#### Problem requirements:
List every line in this data where the string "camera" occurs.

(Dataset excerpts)

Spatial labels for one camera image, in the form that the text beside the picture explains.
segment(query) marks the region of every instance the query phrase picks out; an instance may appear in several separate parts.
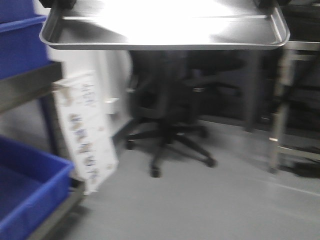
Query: metal tray
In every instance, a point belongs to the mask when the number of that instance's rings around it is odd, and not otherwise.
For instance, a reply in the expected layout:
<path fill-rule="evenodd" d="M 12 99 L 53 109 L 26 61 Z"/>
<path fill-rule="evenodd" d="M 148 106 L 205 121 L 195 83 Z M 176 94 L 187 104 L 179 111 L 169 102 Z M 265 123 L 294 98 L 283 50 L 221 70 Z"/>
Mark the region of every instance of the metal tray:
<path fill-rule="evenodd" d="M 77 0 L 54 5 L 40 33 L 62 50 L 270 50 L 289 36 L 276 1 L 254 0 Z"/>

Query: metal shelf
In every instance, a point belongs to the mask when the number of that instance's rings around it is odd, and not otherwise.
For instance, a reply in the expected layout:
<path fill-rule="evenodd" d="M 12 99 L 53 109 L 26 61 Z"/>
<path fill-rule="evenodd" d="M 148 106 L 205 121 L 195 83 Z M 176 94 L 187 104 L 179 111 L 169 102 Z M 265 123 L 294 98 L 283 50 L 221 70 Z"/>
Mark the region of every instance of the metal shelf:
<path fill-rule="evenodd" d="M 51 84 L 62 79 L 61 62 L 0 80 L 0 114 L 51 92 Z"/>
<path fill-rule="evenodd" d="M 0 114 L 31 100 L 49 95 L 52 91 L 52 83 L 62 78 L 61 62 L 52 62 L 44 67 L 0 80 Z M 48 239 L 59 223 L 84 198 L 84 191 L 84 182 L 72 179 L 70 195 L 27 240 Z"/>
<path fill-rule="evenodd" d="M 27 238 L 27 240 L 47 240 L 53 234 L 59 223 L 77 206 L 84 198 L 85 183 L 72 180 L 69 197 L 64 200 L 54 212 Z"/>

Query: black office chair
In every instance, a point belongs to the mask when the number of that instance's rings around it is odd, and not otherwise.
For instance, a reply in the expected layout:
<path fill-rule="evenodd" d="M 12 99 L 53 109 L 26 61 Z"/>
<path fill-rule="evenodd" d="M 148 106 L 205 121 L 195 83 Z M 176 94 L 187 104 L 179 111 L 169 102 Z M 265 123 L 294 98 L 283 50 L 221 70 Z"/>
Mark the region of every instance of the black office chair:
<path fill-rule="evenodd" d="M 160 157 L 167 144 L 178 141 L 200 153 L 208 167 L 217 162 L 211 153 L 184 136 L 198 132 L 206 138 L 207 129 L 194 125 L 197 96 L 201 88 L 212 83 L 212 77 L 179 79 L 181 58 L 177 52 L 131 51 L 133 74 L 128 87 L 129 109 L 140 122 L 156 122 L 157 129 L 127 136 L 126 148 L 133 149 L 134 140 L 161 138 L 158 151 L 150 164 L 150 175 L 160 177 Z"/>
<path fill-rule="evenodd" d="M 201 71 L 202 76 L 217 75 L 221 72 L 242 68 L 245 61 L 238 57 L 235 50 L 193 50 L 188 51 L 187 68 Z M 222 95 L 220 88 L 232 89 L 236 96 L 241 95 L 240 88 L 225 82 L 215 81 L 206 86 L 211 92 Z"/>

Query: blue plastic bin
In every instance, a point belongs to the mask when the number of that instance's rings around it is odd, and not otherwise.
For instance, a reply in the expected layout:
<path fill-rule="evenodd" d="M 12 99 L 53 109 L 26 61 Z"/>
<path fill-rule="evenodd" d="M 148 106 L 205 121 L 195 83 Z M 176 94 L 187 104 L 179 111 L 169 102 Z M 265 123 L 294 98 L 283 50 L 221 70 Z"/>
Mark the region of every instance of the blue plastic bin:
<path fill-rule="evenodd" d="M 0 136 L 0 240 L 23 240 L 68 196 L 71 161 Z"/>
<path fill-rule="evenodd" d="M 34 16 L 33 0 L 0 0 L 0 23 L 29 19 Z"/>
<path fill-rule="evenodd" d="M 36 16 L 0 24 L 0 80 L 50 63 L 39 38 L 45 19 Z"/>

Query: grey floor
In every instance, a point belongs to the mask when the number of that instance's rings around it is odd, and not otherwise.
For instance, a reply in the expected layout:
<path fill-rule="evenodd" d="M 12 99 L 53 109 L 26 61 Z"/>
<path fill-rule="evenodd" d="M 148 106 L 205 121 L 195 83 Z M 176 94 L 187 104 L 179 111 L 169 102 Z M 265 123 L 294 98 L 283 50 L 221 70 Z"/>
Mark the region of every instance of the grey floor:
<path fill-rule="evenodd" d="M 163 156 L 162 178 L 151 178 L 155 141 L 142 141 L 120 155 L 117 172 L 52 239 L 320 240 L 320 180 L 268 173 L 268 132 L 204 124 L 210 138 L 194 139 L 213 153 L 217 167 L 179 155 L 191 152 L 177 144 Z"/>

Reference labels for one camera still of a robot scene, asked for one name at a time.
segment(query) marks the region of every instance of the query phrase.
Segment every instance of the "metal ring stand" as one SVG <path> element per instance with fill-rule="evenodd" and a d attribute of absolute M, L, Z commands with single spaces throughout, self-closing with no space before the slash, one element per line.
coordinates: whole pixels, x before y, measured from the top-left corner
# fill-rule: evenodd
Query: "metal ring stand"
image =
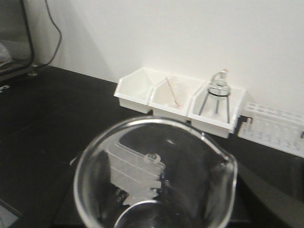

#### Problem solution:
Spatial labels for one camera image, in the form that the text beside the picture explains.
Reference labels for one camera still of a robot scene, asked for one name at a time.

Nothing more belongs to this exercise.